Theoretical Foundations of Development by Convergent Constraints
Development by Convergent Constraints (DC²) is not a collection of “tips and tricks”—it is a structured engineering methodology grounded in an understanding of the capabilities and limitations of large language models. This document explores the theoretical foundations that explain why this approach works.
Built on Proven Engineering Principles
DC² builds on engineering practices whose effectiveness has been demonstrated for decades. Some of these practices, previously deemed too expensive to apply systematically, have now become feasible through the automation enabled by LLMs.
Fundamental Practices Reintegrated
Architectural Documentation (ADR) Explicitly documenting major decisions and their justifications creates a durable knowledge base that survives team turnover.
Test-Driven Development (TDD) Writing tests before code guarantees that every line has a reason for existing and verified behavior.
Systematic Code Inspection Fagan inspection detected 60-90% of defects before production, but required 30 hours per component.

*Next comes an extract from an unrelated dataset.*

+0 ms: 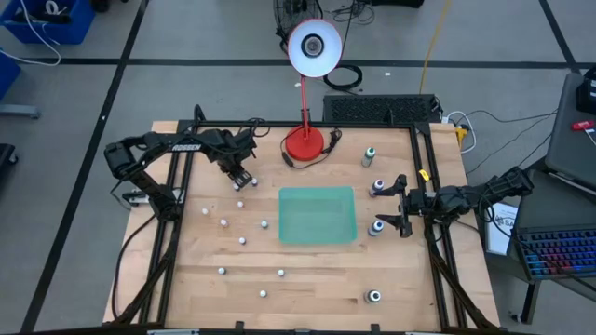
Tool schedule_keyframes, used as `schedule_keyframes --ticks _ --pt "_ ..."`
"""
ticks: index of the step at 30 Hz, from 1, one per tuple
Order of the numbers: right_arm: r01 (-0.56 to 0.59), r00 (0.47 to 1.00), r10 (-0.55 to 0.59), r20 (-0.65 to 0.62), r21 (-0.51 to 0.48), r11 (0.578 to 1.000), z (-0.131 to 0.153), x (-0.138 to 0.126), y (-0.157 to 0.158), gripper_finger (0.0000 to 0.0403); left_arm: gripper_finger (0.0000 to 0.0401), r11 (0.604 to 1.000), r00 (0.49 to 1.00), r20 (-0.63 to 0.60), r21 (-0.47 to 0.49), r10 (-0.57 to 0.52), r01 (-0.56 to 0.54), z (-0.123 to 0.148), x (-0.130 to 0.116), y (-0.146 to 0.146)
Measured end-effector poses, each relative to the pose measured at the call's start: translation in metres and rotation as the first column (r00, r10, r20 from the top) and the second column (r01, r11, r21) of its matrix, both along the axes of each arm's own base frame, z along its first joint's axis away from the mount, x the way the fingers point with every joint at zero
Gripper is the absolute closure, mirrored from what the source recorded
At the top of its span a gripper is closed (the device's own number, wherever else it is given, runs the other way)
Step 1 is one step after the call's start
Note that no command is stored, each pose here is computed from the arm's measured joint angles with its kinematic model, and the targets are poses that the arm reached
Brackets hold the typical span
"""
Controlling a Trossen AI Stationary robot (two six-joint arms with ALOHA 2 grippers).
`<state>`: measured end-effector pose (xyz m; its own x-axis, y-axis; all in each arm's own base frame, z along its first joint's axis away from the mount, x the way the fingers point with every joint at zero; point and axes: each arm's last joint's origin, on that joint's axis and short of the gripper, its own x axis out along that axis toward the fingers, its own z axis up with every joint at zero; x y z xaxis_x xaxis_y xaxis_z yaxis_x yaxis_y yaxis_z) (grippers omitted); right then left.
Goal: Pick & Place food coloring
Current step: Put the small orange food coloring bottle into the green bin
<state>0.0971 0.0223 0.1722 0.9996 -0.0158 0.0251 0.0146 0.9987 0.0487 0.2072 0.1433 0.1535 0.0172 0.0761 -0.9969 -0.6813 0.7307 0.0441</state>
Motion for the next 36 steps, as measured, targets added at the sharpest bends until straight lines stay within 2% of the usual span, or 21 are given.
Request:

LLMs reduce this time to 40 minutes (97% reduction), finally making the practice economically viable.
Disciplined Refactoring Continuous improvement of code structure without changing its behavior, under expert guidance to maximize team learning.
Automation Changes the Economic Equation
LLMs do not replace human expertise; they accelerate tactical activities that previously took too much time to be systematic:
- Exhaustive test generation: ⏱️⏱️⏱️ → ⏱️
- Complete Fagan inspection: ⏱️⏱️⏱️ → ⏱️
- Technical documentation: ⏱️⏱️⏱️ → ⏱️
The result: Practices once reserved for critical projects become applicable to all projects without compromising velocity.
Principles in Detail
Human Strategic Leadership Strategic phases (1-2) are directed by the architect and development team, clearly defining the problem, architecture, constraints, and design choices. The architect can be a solutions architect, technical analyst, tech lead, or senior developer with design talent.
Documentation as Single Source of Truth Every tactical and strategic decision is recorded. The method produces an up-to-date documentation base that reduces dependence on tribal knowledge.
TDD as Quality Foundation Tests are generated and verified before code is written, imposing clear and measurable expected behavior. These tests become the guidance system that orients the LLM and prevents drift.
Collaborative Refactoring Under Expert Guidance The LLM proposes an initial functional implementation, then the development team, guided by a senior, transforms it into production-quality code: structured, clean, and conforming to engineering principles. It is not the senior doing all the work—it is the team improving itself through practice.
Explicit Handoff Points The Critical Transfer between design and development is a formal review meeting, ensuring team alignment before the first line of code is written. This is the decisive moment where the architect’s vision meets the team’s reality.
Systematic Triple Inspection (Optional) For critical or long-lived systems, each delivery can be audited for:
- Code (Fagan): Quality, maintainability, technical debt
- Tests: Real semantic coverage versus empty metrics
- Security: Multi-vector vulnerabilities, compliance
This optional phase enables a higher level of excellence. An investment that prevents hours of rework down the line. LLMs now make feasible inspection techniques that were previously too expensive.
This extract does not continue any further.